By 1802, in response to the popularity of silhouettes, which were invented in the late eighteenth century, Peale introduced the British inventor John Hawkins's (1772–1855) physiognotrace at his museum in Philadelphia. While the operator traced the sitter’s head, the mechanism impressed the image onto a piece of paper that was often folded to produce multiple portraits. The operator then cut away the center of the paper, leaving a “hollow cut” image. These silhouettes, or profiles as they were also called, could be kept loose, framed, or compiled in albums; a black or blue piece of paper or fabric placed behind the image provided contrast.

Peale sent the watercolor sketch of the instrument to Thomas Jefferson, along with a detailed explanation. The drawing is now in the Jefferson Papers in the Library of Congress. In April 1805, Peale wrote his friend Dr. William Thornton to request a certified copy of a patent of a physiognotrace that was issued to Hawkins. Peale, who had an interest in the instrument and kept the original in his Philadelphia Museum, "needed the certified copy to bring suit against a person who was making the device without authority. John J. Hawkins had been in England, where he sold patent rights to the polygraph (duplicating device) and drawing machine for 1,600 guineas. Mr. Peale also wrote to Dr. Thornton in May 1805 to record an assignment of the Hawkins invention to Mr. Peale for the City of Philadelphia."

James Sharples, an itinerant British portrait artist who also lived for a time in Philadelphia, used a physiognotrace to draw profiles of such famous subjects as George Washington and Dolley and James Madison. Charles Balthazar Julien Févret de Saint-Mémin lived in the United States from 1793 to 1814. He created numerous portraits, often using the physiognotrace technique.

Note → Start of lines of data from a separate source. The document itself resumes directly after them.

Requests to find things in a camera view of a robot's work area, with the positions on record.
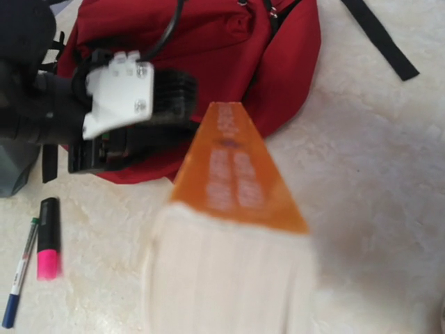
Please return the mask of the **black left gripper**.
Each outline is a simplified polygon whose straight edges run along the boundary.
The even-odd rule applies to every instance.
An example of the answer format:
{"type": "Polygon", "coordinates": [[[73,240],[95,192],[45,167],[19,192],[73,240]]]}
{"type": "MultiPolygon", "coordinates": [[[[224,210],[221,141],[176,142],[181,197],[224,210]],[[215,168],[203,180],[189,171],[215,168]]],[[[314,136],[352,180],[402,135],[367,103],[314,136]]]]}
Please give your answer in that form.
{"type": "Polygon", "coordinates": [[[198,123],[131,126],[106,132],[68,148],[69,173],[119,171],[155,153],[173,149],[194,137],[198,123]]]}

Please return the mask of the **dark red student backpack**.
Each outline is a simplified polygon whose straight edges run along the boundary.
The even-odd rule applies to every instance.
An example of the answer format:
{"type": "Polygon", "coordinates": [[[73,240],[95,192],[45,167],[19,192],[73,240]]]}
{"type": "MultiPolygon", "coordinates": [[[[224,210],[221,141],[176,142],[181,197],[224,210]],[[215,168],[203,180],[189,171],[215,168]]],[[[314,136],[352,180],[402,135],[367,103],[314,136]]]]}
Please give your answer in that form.
{"type": "MultiPolygon", "coordinates": [[[[57,73],[72,77],[97,49],[146,52],[175,7],[175,1],[83,1],[57,73]]],[[[305,103],[320,48],[314,0],[187,1],[172,39],[152,62],[197,79],[194,121],[212,102],[242,102],[259,133],[269,136],[305,103]]]]}

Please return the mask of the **orange treehouse paperback book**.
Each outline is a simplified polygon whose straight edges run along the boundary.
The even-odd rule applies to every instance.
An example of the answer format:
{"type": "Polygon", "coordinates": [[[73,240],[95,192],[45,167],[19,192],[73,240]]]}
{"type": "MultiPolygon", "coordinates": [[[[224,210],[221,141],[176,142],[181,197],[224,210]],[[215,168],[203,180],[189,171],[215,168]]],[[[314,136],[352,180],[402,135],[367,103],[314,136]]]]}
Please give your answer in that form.
{"type": "Polygon", "coordinates": [[[310,333],[309,226],[242,104],[209,105],[147,236],[146,333],[310,333]]]}

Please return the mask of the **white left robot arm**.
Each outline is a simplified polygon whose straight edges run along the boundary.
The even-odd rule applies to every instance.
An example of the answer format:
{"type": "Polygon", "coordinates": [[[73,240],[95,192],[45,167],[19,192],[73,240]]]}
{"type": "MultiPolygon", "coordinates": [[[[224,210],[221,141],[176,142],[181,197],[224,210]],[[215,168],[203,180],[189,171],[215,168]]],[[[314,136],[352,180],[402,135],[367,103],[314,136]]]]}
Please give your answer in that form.
{"type": "Polygon", "coordinates": [[[71,174],[118,171],[194,137],[197,81],[151,58],[169,40],[184,4],[146,54],[96,49],[74,75],[45,63],[56,19],[50,1],[1,2],[1,137],[43,147],[42,177],[57,176],[57,148],[71,174]]]}

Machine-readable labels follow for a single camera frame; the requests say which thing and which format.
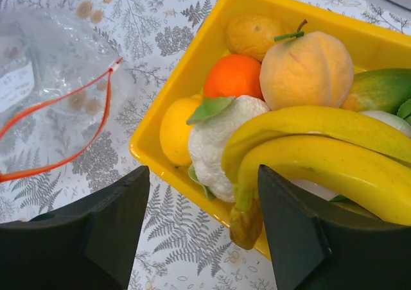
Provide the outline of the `fake orange peach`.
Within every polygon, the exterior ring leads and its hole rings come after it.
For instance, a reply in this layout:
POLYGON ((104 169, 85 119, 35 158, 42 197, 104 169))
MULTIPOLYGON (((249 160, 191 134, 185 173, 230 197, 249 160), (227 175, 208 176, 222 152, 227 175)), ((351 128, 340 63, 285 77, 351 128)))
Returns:
POLYGON ((347 48, 327 33, 304 33, 307 22, 294 33, 275 37, 261 63, 261 92, 271 110, 301 105, 338 108, 351 90, 354 65, 347 48))

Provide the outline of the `fake white radish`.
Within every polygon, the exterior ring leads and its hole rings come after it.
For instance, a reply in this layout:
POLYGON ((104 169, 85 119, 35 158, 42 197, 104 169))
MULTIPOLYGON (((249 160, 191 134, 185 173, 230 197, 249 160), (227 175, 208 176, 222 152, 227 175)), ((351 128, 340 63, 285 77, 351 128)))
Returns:
MULTIPOLYGON (((384 112, 382 110, 368 110, 360 112, 363 115, 367 115, 379 121, 382 121, 391 127, 399 130, 400 132, 404 133, 406 136, 410 137, 410 125, 402 118, 390 114, 388 112, 384 112)), ((327 189, 321 185, 316 183, 300 180, 300 179, 293 179, 291 180, 296 186, 316 195, 319 196, 327 201, 334 201, 334 202, 352 202, 349 198, 338 194, 335 191, 327 189)))

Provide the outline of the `fake yellow banana bunch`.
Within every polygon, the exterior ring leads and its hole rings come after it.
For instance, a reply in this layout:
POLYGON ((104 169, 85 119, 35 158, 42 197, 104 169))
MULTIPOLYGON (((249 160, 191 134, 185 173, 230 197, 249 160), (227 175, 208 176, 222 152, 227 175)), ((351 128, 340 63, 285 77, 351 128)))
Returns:
POLYGON ((231 239, 246 250, 263 228, 260 165, 342 194, 384 221, 410 224, 410 137, 378 119, 301 106, 240 126, 223 150, 221 166, 234 187, 231 239))

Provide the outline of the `clear zip top bag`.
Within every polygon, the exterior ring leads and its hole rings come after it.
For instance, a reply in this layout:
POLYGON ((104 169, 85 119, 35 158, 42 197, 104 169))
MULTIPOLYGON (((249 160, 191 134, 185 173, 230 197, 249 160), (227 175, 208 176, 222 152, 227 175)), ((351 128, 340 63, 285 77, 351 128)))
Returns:
POLYGON ((133 89, 124 59, 86 21, 63 10, 3 10, 1 181, 74 160, 133 89))

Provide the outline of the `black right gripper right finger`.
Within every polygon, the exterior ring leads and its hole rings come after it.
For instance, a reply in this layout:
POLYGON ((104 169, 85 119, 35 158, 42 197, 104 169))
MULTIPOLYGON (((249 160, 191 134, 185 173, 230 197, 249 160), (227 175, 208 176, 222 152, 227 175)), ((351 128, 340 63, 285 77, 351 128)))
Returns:
POLYGON ((278 289, 410 289, 410 227, 365 217, 258 169, 278 289))

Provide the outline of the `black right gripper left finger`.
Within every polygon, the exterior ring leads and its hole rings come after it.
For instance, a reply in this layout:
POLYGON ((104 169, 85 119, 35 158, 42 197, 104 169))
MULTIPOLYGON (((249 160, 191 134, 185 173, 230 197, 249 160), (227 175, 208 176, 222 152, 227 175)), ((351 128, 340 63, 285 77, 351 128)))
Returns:
POLYGON ((1 289, 127 289, 149 192, 140 166, 59 209, 1 224, 1 289))

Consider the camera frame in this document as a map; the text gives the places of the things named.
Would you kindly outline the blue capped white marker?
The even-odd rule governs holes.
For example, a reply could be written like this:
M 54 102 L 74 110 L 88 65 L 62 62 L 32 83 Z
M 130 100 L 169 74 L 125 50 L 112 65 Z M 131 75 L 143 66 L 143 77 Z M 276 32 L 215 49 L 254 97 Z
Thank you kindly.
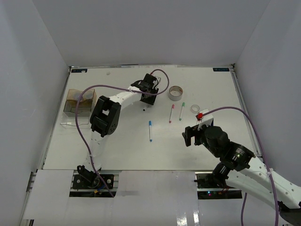
M 152 142 L 152 122 L 149 121 L 149 141 Z

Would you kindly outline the pink capped white marker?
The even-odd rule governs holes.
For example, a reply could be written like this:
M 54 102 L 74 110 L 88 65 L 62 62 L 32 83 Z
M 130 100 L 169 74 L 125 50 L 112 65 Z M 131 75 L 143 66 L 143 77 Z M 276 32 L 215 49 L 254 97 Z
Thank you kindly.
M 169 115 L 169 120 L 168 120 L 169 123 L 172 123 L 172 116 L 173 116 L 174 108 L 175 108 L 175 104 L 172 104 L 170 115 Z

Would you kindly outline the green capped white marker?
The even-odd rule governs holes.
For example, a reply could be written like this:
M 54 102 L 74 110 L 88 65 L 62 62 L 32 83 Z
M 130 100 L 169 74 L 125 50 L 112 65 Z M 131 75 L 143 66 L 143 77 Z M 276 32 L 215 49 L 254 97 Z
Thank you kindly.
M 184 108 L 185 108 L 185 102 L 183 102 L 182 106 L 181 106 L 181 111 L 180 111 L 180 115 L 179 115 L 179 121 L 182 120 L 182 115 L 183 115 Z

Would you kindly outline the clear jar of paper clips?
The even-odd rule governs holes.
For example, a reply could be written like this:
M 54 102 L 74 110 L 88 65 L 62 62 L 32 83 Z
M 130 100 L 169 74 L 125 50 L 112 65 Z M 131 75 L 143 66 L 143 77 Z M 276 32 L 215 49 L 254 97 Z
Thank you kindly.
M 85 99 L 93 99 L 94 92 L 86 92 L 85 93 Z

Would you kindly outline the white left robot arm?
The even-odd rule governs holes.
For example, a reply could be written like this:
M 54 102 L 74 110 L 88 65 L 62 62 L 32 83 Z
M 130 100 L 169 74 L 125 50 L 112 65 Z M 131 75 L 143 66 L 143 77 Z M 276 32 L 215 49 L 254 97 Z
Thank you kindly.
M 83 183 L 89 188 L 104 186 L 109 189 L 106 180 L 99 174 L 101 162 L 96 158 L 100 155 L 98 148 L 93 144 L 104 141 L 104 137 L 111 135 L 117 129 L 121 111 L 131 104 L 141 101 L 145 104 L 154 105 L 156 97 L 161 94 L 158 88 L 159 79 L 153 75 L 153 72 L 147 73 L 142 80 L 132 83 L 127 89 L 101 85 L 104 88 L 117 89 L 121 92 L 111 96 L 100 96 L 91 113 L 89 123 L 91 125 L 91 144 L 85 140 L 79 128 L 78 109 L 79 102 L 75 108 L 75 124 L 80 137 L 87 147 L 87 157 L 83 165 L 77 166 L 77 172 Z

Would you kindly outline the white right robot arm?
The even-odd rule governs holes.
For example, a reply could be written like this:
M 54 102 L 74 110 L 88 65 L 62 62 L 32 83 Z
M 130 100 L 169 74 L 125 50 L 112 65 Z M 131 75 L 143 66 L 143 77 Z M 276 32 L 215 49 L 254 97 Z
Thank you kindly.
M 196 179 L 201 187 L 234 187 L 273 207 L 293 226 L 301 224 L 301 188 L 269 169 L 255 154 L 230 141 L 217 126 L 186 127 L 186 146 L 203 145 L 220 162 L 205 178 Z

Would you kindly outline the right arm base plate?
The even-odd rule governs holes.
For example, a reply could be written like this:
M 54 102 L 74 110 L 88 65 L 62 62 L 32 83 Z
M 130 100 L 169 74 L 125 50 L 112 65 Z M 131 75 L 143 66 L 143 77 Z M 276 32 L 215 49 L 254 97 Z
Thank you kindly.
M 214 182 L 211 172 L 196 172 L 194 182 L 197 185 L 199 200 L 242 199 L 242 192 L 227 185 Z

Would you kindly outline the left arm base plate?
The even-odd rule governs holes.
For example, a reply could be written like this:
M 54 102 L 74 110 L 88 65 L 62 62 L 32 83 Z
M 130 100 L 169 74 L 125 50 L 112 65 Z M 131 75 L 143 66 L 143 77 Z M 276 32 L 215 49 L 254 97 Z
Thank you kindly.
M 117 189 L 117 187 L 114 185 L 114 175 L 101 174 L 101 176 L 114 196 Z M 83 198 L 112 198 L 108 189 L 105 187 L 100 178 L 95 178 L 94 182 L 90 184 L 79 174 L 75 174 L 72 178 L 69 196 Z

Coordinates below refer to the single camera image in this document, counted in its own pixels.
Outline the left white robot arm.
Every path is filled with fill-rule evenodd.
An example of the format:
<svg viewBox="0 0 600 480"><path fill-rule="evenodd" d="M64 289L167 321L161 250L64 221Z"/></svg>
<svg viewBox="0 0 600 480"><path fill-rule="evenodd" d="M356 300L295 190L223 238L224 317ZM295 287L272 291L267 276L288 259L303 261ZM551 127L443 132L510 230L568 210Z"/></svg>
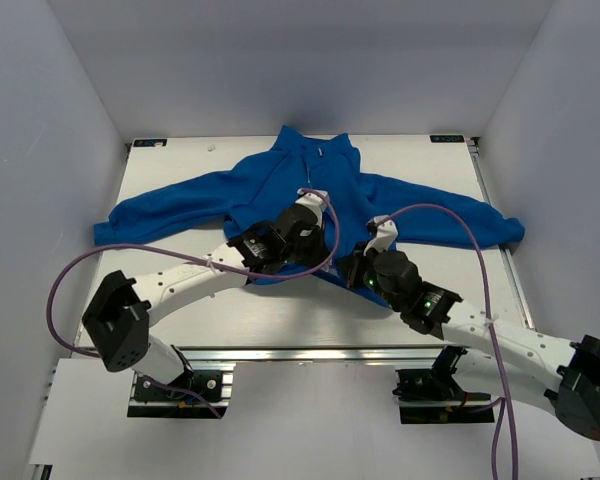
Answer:
<svg viewBox="0 0 600 480"><path fill-rule="evenodd" d="M151 328L177 310L221 291L256 279L277 278L290 266L321 264L328 256L325 209L322 198L307 193L275 221L252 225L201 261L135 278L120 270L107 274L82 318L106 370L132 369L156 380L168 398L185 396L191 374L176 348L154 337Z"/></svg>

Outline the aluminium right side rail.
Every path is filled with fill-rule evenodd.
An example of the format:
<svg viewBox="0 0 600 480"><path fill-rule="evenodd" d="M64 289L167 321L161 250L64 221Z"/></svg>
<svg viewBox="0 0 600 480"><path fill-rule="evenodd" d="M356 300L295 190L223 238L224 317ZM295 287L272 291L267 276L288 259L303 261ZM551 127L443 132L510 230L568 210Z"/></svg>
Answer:
<svg viewBox="0 0 600 480"><path fill-rule="evenodd" d="M489 186L486 182L486 177L481 168L482 162L479 141L479 137L469 137L466 139L466 145L484 201L492 207L495 207L495 200L490 193ZM508 244L500 246L499 250L522 322L527 329L536 331L536 323L533 319L524 288L513 261L513 252Z"/></svg>

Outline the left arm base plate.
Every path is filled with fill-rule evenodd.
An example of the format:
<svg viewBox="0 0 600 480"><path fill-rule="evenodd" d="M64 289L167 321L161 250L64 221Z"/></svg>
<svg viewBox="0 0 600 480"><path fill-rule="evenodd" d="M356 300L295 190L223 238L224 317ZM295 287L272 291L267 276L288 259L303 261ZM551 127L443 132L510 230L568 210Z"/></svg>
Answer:
<svg viewBox="0 0 600 480"><path fill-rule="evenodd" d="M194 363L193 378L180 386L187 393L154 385L134 374L128 418L221 419L232 395L234 364Z"/></svg>

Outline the aluminium front rail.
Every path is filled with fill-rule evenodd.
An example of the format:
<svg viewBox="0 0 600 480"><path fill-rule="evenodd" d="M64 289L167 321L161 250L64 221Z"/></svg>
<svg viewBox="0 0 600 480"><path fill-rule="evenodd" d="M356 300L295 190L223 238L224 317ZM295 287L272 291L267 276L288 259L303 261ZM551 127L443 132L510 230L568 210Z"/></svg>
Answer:
<svg viewBox="0 0 600 480"><path fill-rule="evenodd" d="M300 348L300 349L214 349L181 347L190 364L238 363L238 362L388 362L399 363L415 360L433 361L442 346L433 348Z"/></svg>

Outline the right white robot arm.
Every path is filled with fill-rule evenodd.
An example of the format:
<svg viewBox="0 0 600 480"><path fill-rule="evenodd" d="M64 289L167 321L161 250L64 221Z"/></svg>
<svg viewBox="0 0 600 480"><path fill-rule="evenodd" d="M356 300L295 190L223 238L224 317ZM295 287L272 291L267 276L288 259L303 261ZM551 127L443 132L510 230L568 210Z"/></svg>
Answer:
<svg viewBox="0 0 600 480"><path fill-rule="evenodd" d="M410 329L447 342L431 369L439 396L509 392L600 441L600 339L574 341L492 322L457 293L422 280L401 251L358 245L336 265L348 287L372 291Z"/></svg>

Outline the blue table label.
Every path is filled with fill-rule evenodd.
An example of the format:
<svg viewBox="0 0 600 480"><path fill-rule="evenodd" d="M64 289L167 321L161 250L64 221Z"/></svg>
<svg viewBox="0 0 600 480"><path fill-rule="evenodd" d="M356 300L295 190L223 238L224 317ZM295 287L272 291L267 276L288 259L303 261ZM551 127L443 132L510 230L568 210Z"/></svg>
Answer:
<svg viewBox="0 0 600 480"><path fill-rule="evenodd" d="M464 143L465 139L463 135L440 135L432 134L429 136L432 143Z"/></svg>
<svg viewBox="0 0 600 480"><path fill-rule="evenodd" d="M135 139L134 148L161 148L167 144L166 139Z"/></svg>

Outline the left blue table label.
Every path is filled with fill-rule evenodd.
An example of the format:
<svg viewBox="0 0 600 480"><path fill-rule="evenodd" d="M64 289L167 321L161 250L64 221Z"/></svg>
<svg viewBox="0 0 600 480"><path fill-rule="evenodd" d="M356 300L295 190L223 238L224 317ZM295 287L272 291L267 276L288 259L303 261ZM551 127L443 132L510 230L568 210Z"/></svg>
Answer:
<svg viewBox="0 0 600 480"><path fill-rule="evenodd" d="M135 139L134 148L161 148L167 144L166 139Z"/></svg>

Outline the aluminium rail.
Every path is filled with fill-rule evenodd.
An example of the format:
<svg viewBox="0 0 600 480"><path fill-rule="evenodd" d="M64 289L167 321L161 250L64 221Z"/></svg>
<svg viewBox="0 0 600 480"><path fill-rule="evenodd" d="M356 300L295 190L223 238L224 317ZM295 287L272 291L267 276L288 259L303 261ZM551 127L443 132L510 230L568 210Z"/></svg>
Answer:
<svg viewBox="0 0 600 480"><path fill-rule="evenodd" d="M479 141L479 137L469 137L466 139L466 145L484 201L492 207L495 207L495 200L490 193L489 186L486 182L486 177L481 168L482 162ZM513 261L513 252L508 244L500 246L499 250L522 322L527 329L536 331L536 323L533 319L524 288Z"/></svg>
<svg viewBox="0 0 600 480"><path fill-rule="evenodd" d="M442 346L433 348L300 348L300 349L214 349L181 347L190 364L238 363L238 362L388 362L399 363L415 360L433 361Z"/></svg>

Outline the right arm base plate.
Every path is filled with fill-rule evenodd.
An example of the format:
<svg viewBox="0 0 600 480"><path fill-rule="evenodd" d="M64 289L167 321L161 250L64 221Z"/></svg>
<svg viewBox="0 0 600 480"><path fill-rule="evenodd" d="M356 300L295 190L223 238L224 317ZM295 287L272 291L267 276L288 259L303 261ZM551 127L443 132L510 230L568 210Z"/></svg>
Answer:
<svg viewBox="0 0 600 480"><path fill-rule="evenodd" d="M438 385L430 369L399 369L392 394L402 425L488 424L495 421L495 399L466 392L455 384Z"/></svg>

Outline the blue zip jacket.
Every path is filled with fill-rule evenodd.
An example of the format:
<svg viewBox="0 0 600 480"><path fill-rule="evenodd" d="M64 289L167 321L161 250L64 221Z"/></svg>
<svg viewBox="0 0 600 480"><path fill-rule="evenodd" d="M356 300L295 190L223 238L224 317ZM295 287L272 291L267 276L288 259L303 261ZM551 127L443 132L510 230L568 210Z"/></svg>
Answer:
<svg viewBox="0 0 600 480"><path fill-rule="evenodd" d="M339 233L338 258L367 237L375 216L403 207L396 220L400 243L483 249L517 243L525 229L485 202L361 170L361 155L349 137L305 137L281 128L273 146L232 169L206 173L118 203L94 226L97 246L147 244L221 218L231 238L258 221L273 220L297 199L301 188L329 194L340 224L329 224L326 240Z"/></svg>

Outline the right blue table label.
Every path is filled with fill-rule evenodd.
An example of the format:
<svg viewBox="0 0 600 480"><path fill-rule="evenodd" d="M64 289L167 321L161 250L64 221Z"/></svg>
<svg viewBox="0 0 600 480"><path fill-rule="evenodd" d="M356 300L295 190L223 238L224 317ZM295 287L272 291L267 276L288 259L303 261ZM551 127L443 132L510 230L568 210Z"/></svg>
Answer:
<svg viewBox="0 0 600 480"><path fill-rule="evenodd" d="M464 143L465 139L463 135L440 135L432 134L429 136L432 143Z"/></svg>

William Bache, another British artist traveling through the eastern United States and Cuba, patented his own version of the physiognotrace in 1803, with his partners Augustus Day and Isaac Todd. Bache produced thousands of silhouette portraits using a physiognotrace between 1803 and 1812. The Smithsonian's National Portrait Gallery acquired an album of his work in 2002 but conservators discovered the pages were infused with arsenic, which made it poisonous to touch. In March 2023, the almost 2000 silhouette images in Bache's album were made available digitally.